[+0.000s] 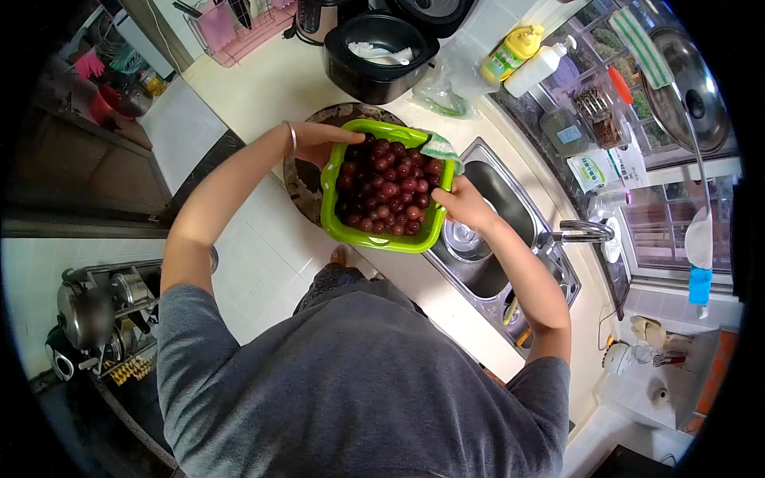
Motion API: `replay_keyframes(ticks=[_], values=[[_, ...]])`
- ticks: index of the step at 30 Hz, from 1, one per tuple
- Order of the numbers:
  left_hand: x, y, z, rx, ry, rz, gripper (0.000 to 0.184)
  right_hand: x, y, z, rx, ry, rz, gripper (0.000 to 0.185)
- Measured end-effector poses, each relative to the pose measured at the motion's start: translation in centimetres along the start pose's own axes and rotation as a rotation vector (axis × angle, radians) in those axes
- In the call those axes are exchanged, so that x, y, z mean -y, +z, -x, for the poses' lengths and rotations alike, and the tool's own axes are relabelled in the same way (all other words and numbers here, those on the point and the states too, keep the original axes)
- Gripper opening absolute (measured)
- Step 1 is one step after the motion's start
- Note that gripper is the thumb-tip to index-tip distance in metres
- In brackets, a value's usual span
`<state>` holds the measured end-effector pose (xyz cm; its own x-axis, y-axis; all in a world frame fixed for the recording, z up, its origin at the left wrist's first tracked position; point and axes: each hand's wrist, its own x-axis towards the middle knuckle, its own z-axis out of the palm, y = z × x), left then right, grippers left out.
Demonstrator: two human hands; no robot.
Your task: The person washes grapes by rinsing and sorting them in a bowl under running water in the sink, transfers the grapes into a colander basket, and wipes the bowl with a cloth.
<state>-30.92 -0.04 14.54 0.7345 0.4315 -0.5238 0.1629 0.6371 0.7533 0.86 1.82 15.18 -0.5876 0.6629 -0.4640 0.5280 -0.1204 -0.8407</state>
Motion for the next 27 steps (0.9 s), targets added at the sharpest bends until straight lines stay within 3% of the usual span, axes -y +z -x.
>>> replay_keyframes(ticks=[2, 5, 6, 7, 9, 12, 15, 16, 17, 19, 21, 23, 25, 27], values=[[0.5, 1.1, -0.2, -0.258, 0.086, -0.024, 0.071, -1.0, -0.2, -1.2, 0.009, 0.036, 0.019, 0.023], [2.2, 0.3, 0.3, -0.276, 0.088, 0.056, 0.071, -2.8, -0.5, -3.5, 0.15, -0.002, 0.048, 0.031], [3.5, -0.4, 0.4, -0.267, 0.106, 0.139, 0.069, -0.6, -0.4, -3.2, 0.282, 0.009, 0.061, 0.041], [4.5, -1.1, 0.8, -0.262, 0.103, 0.138, 0.069, -1.1, -0.9, -4.0, 0.345, 0.141, -0.096, 0.046], [6.0, 0.0, 2.3, -0.436, 0.148, 0.247, 0.065, -1.1, -3.3, -5.9, 0.301, 0.152, -0.148, 0.045], [11.9, -1.5, 2.8, -0.564, 0.234, 0.493, 0.06, -7.8, -4.3, -11.2, -0.057, -0.247, 0.186, 0.031], [14.4, -0.9, 4.6, -0.506, 0.405, 0.599, 0.056, -8.5, -0.7, -11.9, -0.29, -0.667, 0.61, 0.044], [15.0, -0.4, 5.0, -0.55, 0.43, 0.61, 0.055, -8.5, 0.4, -11.9, -0.326, -0.633, 0.724, 0.049], [15.3, 0.0, 5.4, -0.568, 0.432, 0.619, 0.055, -7.4, 1.0, -11.3, -0.334, -0.519, 0.806, 0.043], [15.5, 0.9, 6.0, -0.575, 0.518, 0.656, 0.056, -9.6, 0.5, -14.0, -0.341, -0.411, 0.739, 0.037], [15.3, 1.6, 6.2, -0.636, 0.53, 0.669, 0.055, -8.4, -0.2, -14.6, -0.465, -0.459, 0.425, 0.025], [14.1, 2.6, 6.1, -0.698, 0.549, 0.666, 0.053, -5.7, -1.2, -15.0, -0.588, -0.766, 0.434, 0.022], [14.0, 2.2, 5.1, -0.687, 0.542, 0.651, 0.052, 0.2, -0.9, -12.8, -0.363, -0.424, 0.242, 0.023], [13.4, 2.2, 4.0, -0.666, 0.532, 0.629, 0.051, 2.0, 0.2, -13.5, -0.287, -0.633, 0.118, 0.033]])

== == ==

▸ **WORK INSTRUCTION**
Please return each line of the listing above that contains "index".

▸ **RESPONSE FOR THIS EXERCISE**
- ticks: index of the step at 30 Hz, from 1, one per tuple
- Note that gripper is the thumb-tip to index-tip distance in metres

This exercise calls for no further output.